Setmelanotide for the Treatment of Leptin Receptor (LEPR) Deficiency Obesity

NCT03287960 | Completed Phase 3 Results DMC FDA Drug

• 2 other identifiers: RM-493-0152017-002005-36
• Study Type: interventional
• Target: 15
• Locations: 6 countries
• Sites: 6

Brief Summary

To demonstrate statistically significant and clinically meaningful effects of setmelanotide on percent body weight change in participants with LEPR deficiency obesity due to rare bi-allelic or loss-of function mutations at the end of 1 year of treatment.

Conditions

Leptin Receptor Deficiency Obesity

Keywords

LEPR deficiency obesity; setmelanotide; RM-493; Leptin receptor; Obesity; Melanocortin 4 receptor

Outcome Measures

Primary Outcomes (1)

• Percentage of Participants Who Reached ≥10% Weight Loss Threshold After 1 Year (Pivotal Cohort)

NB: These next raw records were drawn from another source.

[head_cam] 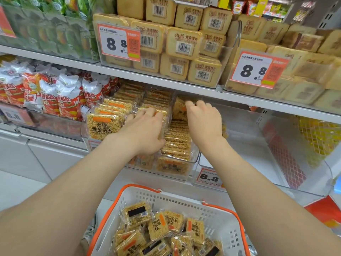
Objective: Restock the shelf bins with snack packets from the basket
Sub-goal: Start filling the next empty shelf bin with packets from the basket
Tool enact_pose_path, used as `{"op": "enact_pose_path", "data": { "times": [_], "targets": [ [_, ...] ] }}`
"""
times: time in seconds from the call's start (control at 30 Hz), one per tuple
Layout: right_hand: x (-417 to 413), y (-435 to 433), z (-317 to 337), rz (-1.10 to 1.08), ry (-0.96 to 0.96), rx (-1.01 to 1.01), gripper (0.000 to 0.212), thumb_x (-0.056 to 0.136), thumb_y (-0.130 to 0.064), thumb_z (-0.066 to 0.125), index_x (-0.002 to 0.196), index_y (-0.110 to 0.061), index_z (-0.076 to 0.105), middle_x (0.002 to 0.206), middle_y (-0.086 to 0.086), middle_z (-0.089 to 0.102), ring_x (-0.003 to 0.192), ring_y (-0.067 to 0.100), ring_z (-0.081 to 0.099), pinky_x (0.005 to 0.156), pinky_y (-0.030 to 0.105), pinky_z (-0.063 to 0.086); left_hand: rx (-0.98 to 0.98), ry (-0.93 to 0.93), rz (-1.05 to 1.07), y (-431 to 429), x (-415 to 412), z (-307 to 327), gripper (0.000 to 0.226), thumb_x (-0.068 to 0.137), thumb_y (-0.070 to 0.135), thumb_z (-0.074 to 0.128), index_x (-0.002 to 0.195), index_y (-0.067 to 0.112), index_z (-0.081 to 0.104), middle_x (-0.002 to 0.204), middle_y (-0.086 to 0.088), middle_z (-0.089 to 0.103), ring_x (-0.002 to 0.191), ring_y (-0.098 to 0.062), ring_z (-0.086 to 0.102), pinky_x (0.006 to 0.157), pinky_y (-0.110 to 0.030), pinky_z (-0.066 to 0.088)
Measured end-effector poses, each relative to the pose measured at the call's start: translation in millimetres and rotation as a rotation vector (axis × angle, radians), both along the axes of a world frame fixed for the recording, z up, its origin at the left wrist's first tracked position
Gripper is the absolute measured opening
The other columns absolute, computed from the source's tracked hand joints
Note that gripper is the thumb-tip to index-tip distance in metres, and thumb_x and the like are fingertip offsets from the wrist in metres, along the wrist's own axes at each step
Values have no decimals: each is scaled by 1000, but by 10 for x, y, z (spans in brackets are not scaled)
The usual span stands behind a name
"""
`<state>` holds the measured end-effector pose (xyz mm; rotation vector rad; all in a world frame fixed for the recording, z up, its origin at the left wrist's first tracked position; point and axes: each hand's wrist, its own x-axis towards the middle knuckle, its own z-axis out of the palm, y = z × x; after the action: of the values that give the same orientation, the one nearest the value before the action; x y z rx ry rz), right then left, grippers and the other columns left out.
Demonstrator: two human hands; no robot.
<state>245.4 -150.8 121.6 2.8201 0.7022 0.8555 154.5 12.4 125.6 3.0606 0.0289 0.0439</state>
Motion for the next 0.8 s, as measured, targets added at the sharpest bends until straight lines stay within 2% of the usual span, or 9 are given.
{"op": "enact_pose_path", "data": {
  "times": [0.07, 0.17, 0.27, 0.37, 0.47, 0.57, 0.63, 0.73, 0.8],
  "targets": [
    [37, 35, 30, -18, 1, -39, 26, 96, 1, 54, 118, -9, 62, 111, 15, 66, 103, 39, 63, 78, 41, 43, 3, 4, 1, 1, 11, -11, 69, 97, 51, 62, 151, 15, 37, 162, -10, 29, 150, -34, 30, 120, -60, 27],
    [108, 119, 9, -12, 35, -128, 26, 97, 0, 54, 117, -10, 67, 115, 15, 66, 111, 39, 61, 91, 45, 45, 11, -7, 1, 2, 29, -29, 66, 96, 51, 62, 148, 17, 39, 158, -8, 32, 147, -34, 33, 118, -60, 29],
    [185, 168, -28, -62, 76, -181, 27, 96, -4, 55, 117, -11, 71, 127, 19, 59, 126, 42, 48, 104, 51, 40, 14, -12, 0, -6, 38, -35, 63, 96, 51, 61, 145, 17, 40, 156, -8, 34, 145, -34, 35, 116, -60, 31],
    [172, 227, -61, -59, 110, -198, 31, 95, -3, 59, 126, -7, 64, 136, 24, 49, 129, 46, 44, 104, 52, 43, 18, -8, 5, -11, 36, -37, 64, 96, 52, 60, 145, 17, 39, 156, -8, 33, 145, -34, 34, 116, -60, 30],
    [105, 282, -95, -21, 144, -157, 43, 95, -1, 59, 136, -1, 48, 133, 25, 55, 123, 46, 54, 97, 48, 50, 30, -5, 4, -17, 24, -32, 65, 97, 52, 60, 147, 16, 38, 158, -9, 31, 147, -34, 33, 117, -61, 30],
    [80, 267, -135, -7, 209, -204, 42, 98, -4, 56, 139, -2, 45, 134, 23, 57, 120, 45, 59, 92, 49, 52, 29, 5, -2, -13, -2, -17, 68, 97, 51, 60, 149, 16, 37, 162, -9, 28, 150, -34, 29, 119, -60, 28],
    [68, 216, -176, -41, 249, -264, 48, 99, -10, 54, 145, -6, 41, 147, 26, 49, 130, 46, 53, 103, 55, 45, 28, 6, -14, -4, -23, -18, 71, 97, 52, 60, 152, 15, 35, 164, -9, 26, 152, -34, 26, 121, -58, 25],
    [86, 146, -231, -53, 351, -275, 77, 98, -17, 55, 163, -10, 14, 168, 27, 16, 152, 49, 25, 118, 64, 28, 4, -4, -30, -1, -69, -14, 75, 98, 50, 60, 157, 13, 33, 166, -9, 27, 155, -32, 22, 126, -58, 19],
    [110, 109, -220, -24, 423, -224, 83, 98, -18, 54, 165, -12, 6, 171, 26, 2, 156, 49, 10, 123, 64, 19, -33, -23, -37, -15, -117, 0, 72, 99, 47, 61, 156, 12, 34, 165, -9, 30, 155, -30, 24, 128, -56, 20]
  ]
}}
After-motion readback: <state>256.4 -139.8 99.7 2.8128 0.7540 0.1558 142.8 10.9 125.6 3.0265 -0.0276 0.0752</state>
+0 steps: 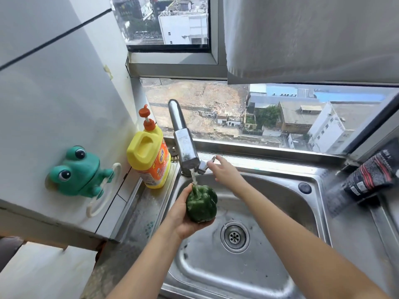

  The percentage of participants who met the ≥10% weight loss threshold (responders) after approximately Week 52 (\~1 year) of treatment were analyzed.

  Week 52

Secondary Outcomes (9)

• Percentage of Participants Who Reached ≥10% Weight Loss Threshold After 1 Year (Pivotal + Supplemental Cohort)

  Week 52

• Mean Percent Change From Baseline in Body Weight

  Baseline and Week 52

• Mean Percent Change From Baseline in Hunger Score ('Most Hunger')

  Baseline and Week 52

• Percentage of Participants Achieving at Least 25% Improvement in Daily Hunger From Baseline

  Baseline and Week 52

• Absolute Change From Baseline in Waist Circumference

  Baseline and Week 52

Study Arms (1)

Setmelanotide

EXPERIMENTAL

Participants received titrated doses of setmelanotide once daily, by SC injection during titration period for 2 - 12 weeks. Thereafter, participants continued setmelanotide at their specific therapeutic dose for an additional 10 weeks during the open label treatment period. Participants who achieved at least a 5 kg weight loss (or at least 5% weight loss if baseline body weight was \<100 kg) at the end of the open label treatment period, continued into the 8-week double-blind withdrawal period and received 4 weeks setmelanotide and 4 weeks placebo. Following the withdrawal period, participants entered open label treatment period and received setmelanotide to complete approximately 52 weeks (\~1 year) of treatment at a therapeutic dose.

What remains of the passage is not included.